Community fireworks displays and festivals tend to draw crowds, making it easy for a small child to slip away from caregivers. We all hope it never happens to us. But it doesn’t hurt to be prepared. Here are some measures to consider:
• Have your child memorize your phone number in case she gets lost. For younger children, consider writing your name and phone number on their hand and then coating it with a liquid bandage so the ink doesn’t smear.
• Take a photo of your child in the morning so you have an up-to-date image of him in case he gets separated. You’ll easily be able to give a description of his clothing and hair this way, too.
• Talk to your children about what they should do if they get lost. How do they identify workers/helpers? Where should you plan on meeting up?
• They may be controversial, but backpack harnesses for spirited toddlers can provide an added layer of safety in large crowds.
Unfortunately, instances of food poisoning peak during the summer months because of the warmer temperatures that allow food-borne illnesses to thrive. So it’s always a good idea to brush up on food and grilling safety if you’re planning on having guests over for a cookout. Here are some pointers from the CDC:
• Separate: While out shopping, grab meat, poultry and seafood last and be sure to separate them from other food in your cart to avoid cross-contamination.

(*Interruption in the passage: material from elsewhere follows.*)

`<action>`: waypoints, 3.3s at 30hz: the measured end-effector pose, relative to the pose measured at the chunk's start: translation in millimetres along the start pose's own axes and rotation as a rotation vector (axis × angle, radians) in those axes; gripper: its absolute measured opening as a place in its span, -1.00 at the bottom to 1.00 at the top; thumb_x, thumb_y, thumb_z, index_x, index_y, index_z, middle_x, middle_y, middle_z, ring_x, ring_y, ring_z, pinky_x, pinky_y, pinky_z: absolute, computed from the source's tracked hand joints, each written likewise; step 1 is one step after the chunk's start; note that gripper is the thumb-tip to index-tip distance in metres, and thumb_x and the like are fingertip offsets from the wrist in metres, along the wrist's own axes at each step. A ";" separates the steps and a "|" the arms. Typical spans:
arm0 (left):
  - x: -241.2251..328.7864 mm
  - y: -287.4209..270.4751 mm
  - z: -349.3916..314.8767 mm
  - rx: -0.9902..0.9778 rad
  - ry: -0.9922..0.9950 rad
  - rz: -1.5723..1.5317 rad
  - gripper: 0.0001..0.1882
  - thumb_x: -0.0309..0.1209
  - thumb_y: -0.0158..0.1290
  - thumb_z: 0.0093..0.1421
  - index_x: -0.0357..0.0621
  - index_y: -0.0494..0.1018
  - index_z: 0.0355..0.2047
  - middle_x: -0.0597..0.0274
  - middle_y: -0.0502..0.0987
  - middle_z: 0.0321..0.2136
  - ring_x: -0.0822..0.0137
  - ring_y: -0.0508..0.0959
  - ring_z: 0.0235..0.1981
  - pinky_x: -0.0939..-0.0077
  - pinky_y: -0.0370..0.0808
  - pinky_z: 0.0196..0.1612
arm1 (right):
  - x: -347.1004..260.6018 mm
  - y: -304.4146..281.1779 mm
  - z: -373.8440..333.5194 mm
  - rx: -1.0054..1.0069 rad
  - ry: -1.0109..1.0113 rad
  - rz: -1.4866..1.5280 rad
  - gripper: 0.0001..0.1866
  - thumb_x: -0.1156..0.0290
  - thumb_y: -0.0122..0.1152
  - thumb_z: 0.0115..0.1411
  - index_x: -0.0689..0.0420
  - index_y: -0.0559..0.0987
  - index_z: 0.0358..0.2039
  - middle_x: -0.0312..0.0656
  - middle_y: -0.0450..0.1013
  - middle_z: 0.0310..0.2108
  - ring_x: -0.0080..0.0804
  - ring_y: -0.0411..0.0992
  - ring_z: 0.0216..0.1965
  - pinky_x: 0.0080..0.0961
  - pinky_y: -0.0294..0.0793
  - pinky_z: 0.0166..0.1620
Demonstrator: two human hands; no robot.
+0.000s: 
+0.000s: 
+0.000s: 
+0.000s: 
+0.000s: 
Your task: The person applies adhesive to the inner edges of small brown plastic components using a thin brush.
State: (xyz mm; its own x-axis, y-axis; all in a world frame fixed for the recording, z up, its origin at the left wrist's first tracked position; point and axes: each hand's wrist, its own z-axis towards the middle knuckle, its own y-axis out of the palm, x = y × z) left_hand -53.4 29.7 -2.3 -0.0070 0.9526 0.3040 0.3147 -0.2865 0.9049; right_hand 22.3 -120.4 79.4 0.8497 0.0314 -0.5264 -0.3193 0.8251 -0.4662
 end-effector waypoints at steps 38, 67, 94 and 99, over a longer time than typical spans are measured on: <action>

• Keep it chilled: Make sure to keep meat refrigerated until it’s time for cooking. When transporting, keep the temperature below 40 degrees in an insulated cooler.
• Clean: Wash your hands before and after handing raw meat. Don’t forget to do the same with surfaces, utensils, and the grill.
• Cooking: Use a food thermometer to ensure you’re cooking meat hot enough to kill harmful germs. (See this chart for details.)
Last but not least, make sure children know that playing near the grill itself is strictly off-limits. Keep those little fingers safe!